The response must consist of the lines below from the one with "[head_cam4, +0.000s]" through the one with "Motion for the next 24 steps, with", exactly as they appear and with both ends kept.

┌──

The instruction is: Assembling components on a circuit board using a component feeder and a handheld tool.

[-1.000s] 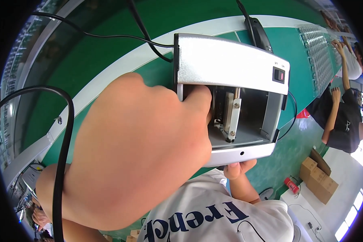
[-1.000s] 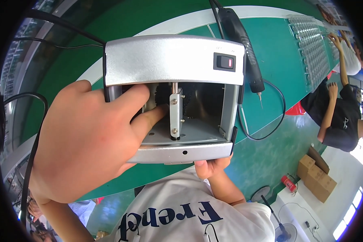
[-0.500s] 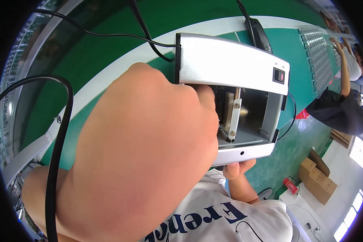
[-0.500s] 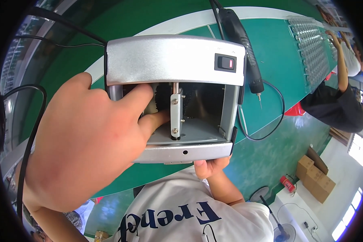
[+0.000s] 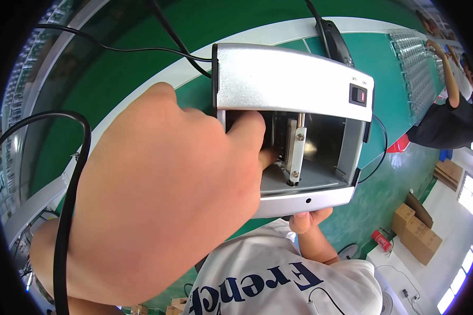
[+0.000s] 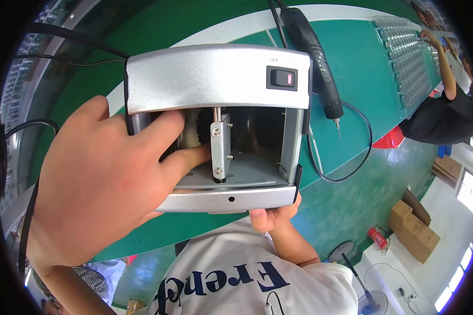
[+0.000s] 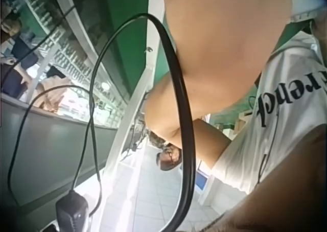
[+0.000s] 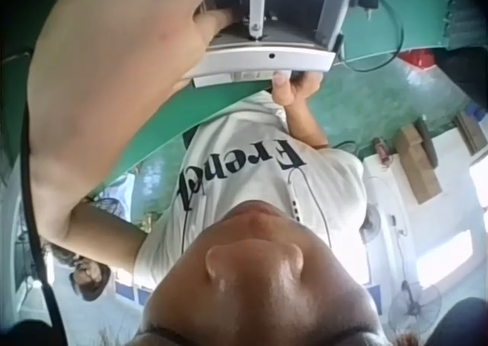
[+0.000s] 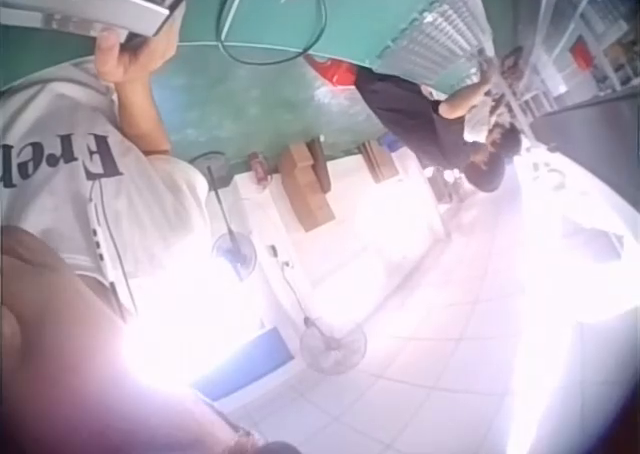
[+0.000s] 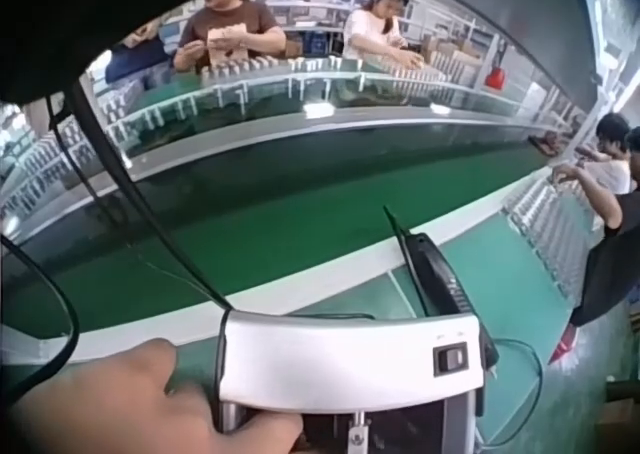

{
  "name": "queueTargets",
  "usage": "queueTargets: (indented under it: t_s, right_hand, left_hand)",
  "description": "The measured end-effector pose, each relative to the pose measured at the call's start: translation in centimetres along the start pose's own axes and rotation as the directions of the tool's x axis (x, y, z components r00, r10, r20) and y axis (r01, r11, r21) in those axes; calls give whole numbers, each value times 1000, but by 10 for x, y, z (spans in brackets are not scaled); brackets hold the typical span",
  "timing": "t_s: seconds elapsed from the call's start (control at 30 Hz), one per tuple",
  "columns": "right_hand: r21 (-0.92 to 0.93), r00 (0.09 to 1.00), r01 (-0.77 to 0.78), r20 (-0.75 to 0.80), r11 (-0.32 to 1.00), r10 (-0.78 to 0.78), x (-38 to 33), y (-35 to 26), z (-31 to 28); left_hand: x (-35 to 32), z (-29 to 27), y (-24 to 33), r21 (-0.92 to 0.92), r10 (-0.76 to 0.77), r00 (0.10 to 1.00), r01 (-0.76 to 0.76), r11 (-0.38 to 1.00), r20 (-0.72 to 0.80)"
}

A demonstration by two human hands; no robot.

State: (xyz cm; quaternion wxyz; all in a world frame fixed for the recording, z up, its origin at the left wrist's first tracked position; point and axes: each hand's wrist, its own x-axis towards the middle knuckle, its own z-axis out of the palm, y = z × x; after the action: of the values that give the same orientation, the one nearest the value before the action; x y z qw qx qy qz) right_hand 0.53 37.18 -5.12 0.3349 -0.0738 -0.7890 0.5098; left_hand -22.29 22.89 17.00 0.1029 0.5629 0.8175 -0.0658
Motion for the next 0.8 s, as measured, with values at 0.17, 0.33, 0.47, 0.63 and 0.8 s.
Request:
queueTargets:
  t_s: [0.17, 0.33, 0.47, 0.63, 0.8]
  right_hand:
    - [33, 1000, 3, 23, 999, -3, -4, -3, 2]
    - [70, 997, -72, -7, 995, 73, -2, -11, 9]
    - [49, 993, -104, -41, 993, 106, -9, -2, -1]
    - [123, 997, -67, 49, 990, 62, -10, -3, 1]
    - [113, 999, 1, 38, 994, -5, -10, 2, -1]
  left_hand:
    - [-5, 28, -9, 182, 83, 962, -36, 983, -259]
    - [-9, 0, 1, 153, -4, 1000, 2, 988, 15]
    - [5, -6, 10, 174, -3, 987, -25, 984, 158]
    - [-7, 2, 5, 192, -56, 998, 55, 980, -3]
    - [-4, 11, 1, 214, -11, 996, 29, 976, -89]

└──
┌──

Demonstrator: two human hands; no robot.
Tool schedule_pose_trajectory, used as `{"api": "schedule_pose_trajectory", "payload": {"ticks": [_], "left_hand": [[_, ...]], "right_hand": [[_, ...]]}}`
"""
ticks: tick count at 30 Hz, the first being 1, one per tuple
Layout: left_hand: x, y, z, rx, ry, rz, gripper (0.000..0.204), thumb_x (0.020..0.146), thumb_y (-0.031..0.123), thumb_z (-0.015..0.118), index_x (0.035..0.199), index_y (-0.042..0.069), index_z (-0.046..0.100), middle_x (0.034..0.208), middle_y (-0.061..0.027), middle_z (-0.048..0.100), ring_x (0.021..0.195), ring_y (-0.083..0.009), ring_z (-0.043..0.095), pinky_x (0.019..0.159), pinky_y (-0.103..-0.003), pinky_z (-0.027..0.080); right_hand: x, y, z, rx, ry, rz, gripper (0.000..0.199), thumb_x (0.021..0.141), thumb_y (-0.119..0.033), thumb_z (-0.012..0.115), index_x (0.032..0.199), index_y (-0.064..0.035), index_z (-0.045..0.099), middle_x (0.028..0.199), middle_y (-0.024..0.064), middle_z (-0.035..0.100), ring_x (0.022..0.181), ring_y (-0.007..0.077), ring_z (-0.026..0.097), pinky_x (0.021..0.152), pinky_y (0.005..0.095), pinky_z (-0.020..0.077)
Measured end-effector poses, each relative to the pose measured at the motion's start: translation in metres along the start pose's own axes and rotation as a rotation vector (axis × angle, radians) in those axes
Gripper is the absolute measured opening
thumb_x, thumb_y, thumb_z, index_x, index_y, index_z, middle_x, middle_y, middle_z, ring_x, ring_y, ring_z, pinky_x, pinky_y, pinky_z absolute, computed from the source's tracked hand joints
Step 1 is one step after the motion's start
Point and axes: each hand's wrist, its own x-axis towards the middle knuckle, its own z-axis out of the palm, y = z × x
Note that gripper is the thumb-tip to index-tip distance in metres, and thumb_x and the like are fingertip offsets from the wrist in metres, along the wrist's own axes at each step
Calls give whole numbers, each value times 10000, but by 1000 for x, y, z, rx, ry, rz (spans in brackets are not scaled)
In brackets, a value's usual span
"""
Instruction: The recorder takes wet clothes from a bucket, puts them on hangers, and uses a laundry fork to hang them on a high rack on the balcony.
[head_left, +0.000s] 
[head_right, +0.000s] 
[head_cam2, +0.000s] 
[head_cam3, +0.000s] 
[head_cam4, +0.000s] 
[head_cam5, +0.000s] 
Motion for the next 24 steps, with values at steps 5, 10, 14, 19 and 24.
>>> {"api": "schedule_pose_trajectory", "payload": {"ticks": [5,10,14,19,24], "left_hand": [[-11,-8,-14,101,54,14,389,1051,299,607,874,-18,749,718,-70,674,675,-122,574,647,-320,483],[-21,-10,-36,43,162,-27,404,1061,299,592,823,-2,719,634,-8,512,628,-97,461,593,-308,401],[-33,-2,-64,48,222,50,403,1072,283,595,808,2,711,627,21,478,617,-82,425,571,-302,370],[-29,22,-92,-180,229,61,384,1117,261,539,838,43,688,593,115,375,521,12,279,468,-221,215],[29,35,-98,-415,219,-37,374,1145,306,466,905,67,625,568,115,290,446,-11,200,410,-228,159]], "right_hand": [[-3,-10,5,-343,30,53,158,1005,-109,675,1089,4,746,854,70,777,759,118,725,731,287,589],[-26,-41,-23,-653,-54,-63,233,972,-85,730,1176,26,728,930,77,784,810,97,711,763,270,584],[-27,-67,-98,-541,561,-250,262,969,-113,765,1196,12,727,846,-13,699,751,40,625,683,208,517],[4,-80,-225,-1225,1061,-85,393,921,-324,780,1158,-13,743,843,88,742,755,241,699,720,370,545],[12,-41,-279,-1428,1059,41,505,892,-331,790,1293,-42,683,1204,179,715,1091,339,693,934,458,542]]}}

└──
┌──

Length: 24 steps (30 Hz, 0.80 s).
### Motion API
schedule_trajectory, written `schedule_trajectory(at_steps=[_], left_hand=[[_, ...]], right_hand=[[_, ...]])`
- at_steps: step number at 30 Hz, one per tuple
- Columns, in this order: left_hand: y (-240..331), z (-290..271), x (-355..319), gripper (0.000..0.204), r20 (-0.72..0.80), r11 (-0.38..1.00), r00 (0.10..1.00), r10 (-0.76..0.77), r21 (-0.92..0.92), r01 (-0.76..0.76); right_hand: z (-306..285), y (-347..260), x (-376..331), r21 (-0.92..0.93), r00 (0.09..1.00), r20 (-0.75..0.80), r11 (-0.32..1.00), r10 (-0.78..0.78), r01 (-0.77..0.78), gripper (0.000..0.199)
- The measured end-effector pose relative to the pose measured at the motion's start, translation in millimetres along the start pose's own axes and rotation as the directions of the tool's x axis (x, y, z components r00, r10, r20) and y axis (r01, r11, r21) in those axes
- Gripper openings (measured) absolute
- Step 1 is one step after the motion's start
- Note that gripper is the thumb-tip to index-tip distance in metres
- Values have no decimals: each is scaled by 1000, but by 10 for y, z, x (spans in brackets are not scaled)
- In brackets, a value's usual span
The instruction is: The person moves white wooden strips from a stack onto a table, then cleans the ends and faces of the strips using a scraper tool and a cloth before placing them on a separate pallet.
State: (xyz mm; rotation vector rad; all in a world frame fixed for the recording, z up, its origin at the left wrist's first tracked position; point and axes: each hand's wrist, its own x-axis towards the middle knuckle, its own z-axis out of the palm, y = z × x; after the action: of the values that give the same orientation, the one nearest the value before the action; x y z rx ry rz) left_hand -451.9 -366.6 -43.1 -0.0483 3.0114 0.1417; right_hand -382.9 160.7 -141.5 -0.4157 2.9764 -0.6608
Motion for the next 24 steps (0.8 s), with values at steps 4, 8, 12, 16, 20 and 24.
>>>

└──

Written response:
[head_cam4, +0.000s] 
[head_cam5, +0.000s] 
Motion for the next 24 steps, with values at steps 5, 10, 14, 19 and 24.

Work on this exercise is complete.